== Activity ==
Transcribe all of the data verbatim, please, and leave out its pictures.

Data below:

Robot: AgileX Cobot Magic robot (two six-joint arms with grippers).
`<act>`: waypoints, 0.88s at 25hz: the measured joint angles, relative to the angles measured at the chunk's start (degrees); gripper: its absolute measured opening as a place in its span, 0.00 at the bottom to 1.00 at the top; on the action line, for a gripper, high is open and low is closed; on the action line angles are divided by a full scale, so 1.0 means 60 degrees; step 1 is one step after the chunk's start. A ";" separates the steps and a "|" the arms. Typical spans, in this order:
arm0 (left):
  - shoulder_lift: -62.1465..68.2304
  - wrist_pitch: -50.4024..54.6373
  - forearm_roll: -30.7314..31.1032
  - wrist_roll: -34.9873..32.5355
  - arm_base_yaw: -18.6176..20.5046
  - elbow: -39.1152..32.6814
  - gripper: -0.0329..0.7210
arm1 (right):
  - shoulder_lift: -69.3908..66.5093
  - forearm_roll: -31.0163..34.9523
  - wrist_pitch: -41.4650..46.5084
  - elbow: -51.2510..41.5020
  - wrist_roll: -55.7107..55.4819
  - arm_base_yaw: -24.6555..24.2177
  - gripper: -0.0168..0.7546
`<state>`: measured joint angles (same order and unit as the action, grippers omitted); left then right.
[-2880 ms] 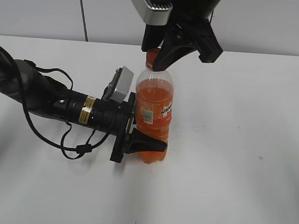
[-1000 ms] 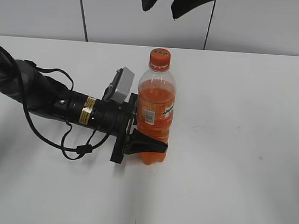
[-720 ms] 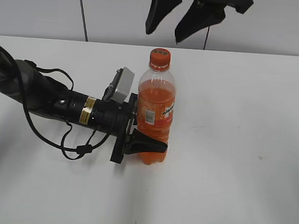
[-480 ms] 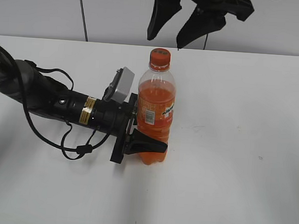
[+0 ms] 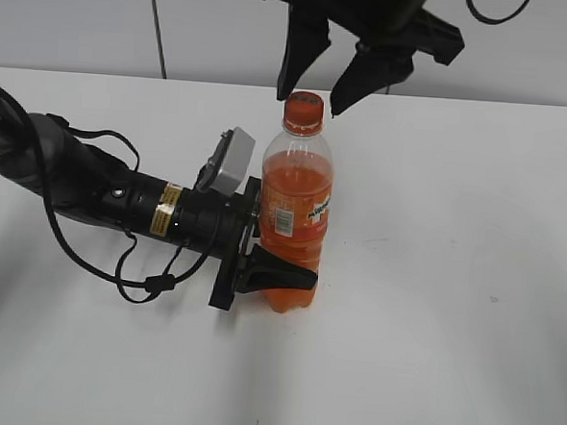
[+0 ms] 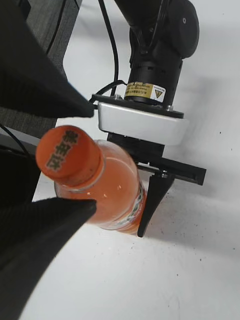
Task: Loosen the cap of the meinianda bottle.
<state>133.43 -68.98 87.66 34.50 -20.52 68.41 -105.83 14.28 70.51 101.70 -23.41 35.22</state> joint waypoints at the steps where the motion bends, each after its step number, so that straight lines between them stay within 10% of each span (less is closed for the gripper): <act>1: 0.0000 0.0000 0.0000 0.0000 0.0000 0.0000 0.58 | -0.0051 0.0000 0.0000 0.0000 -0.0014 0.0000 0.52; 22: 0.0000 0.0000 -0.0010 0.0022 -0.0009 0.0000 0.58 | -0.0252 0.0046 -0.0036 0.0000 -0.0069 0.0000 0.41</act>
<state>133.43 -68.98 87.60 34.63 -20.57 68.41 -107.34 14.56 70.29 101.70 -23.82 35.22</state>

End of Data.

== Exercise output ==
Robot: AgileX Cobot Magic robot (two six-joint arms with grippers).
`<act>`: waypoints, 0.88s at 25hz: the measured joint angles, relative to the angles measured at the chunk's start (degrees); gripper: its absolute measured opening as a place in its span, 0.00 at the bottom to 1.00 at the top; on the action line, for a gripper, high is open and low is closed; on the action line angles are divided by a full scale, so 1.0 means 60 degrees; step 1 is one step after the chunk's start. A ";" separates the steps and a "|" the arms. Typical spans, in this order:
arm0 (left):
  - shoulder_lift: -62.1465..68.2304
  - wrist_pitch: -50.4024..54.6373
  - forearm_roll: -30.7314..31.1032
  - wrist_roll: -34.9873..32.5355
  - arm_base_yaw: -18.6176..20.5046
  - elbow: -39.1152..32.6814
  - gripper: -0.0329..0.7210
arm1 (right):
  - shoulder_lift: -69.3908..66.5093
  - forearm_roll: -31.0163..34.9523
  - wrist_pitch: -41.4650..46.5084
  - elbow: -51.2510..41.5020
  - wrist_roll: -55.7107..55.4819
  - arm_base_yaw: -24.6555..24.2177
  - gripper: -0.0168..0.7546
`<state>`: measured joint angles (same order and unit as the action, grippers omitted); left then right.
[-2880 ms] 
[-1000 ms] 
[-720 ms] 
[-480 ms] 
[+0 ms] 
[+0 ms] 
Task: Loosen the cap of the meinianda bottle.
<state>133.43 -68.98 87.66 34.50 -20.52 68.41 -105.83 14.28 70.51 101.70 -23.41 35.22</state> joint waypoints at the steps where the motion bends, each after its step number, so that straight lines between them stay within 10% of each span (less is closed for the gripper): <act>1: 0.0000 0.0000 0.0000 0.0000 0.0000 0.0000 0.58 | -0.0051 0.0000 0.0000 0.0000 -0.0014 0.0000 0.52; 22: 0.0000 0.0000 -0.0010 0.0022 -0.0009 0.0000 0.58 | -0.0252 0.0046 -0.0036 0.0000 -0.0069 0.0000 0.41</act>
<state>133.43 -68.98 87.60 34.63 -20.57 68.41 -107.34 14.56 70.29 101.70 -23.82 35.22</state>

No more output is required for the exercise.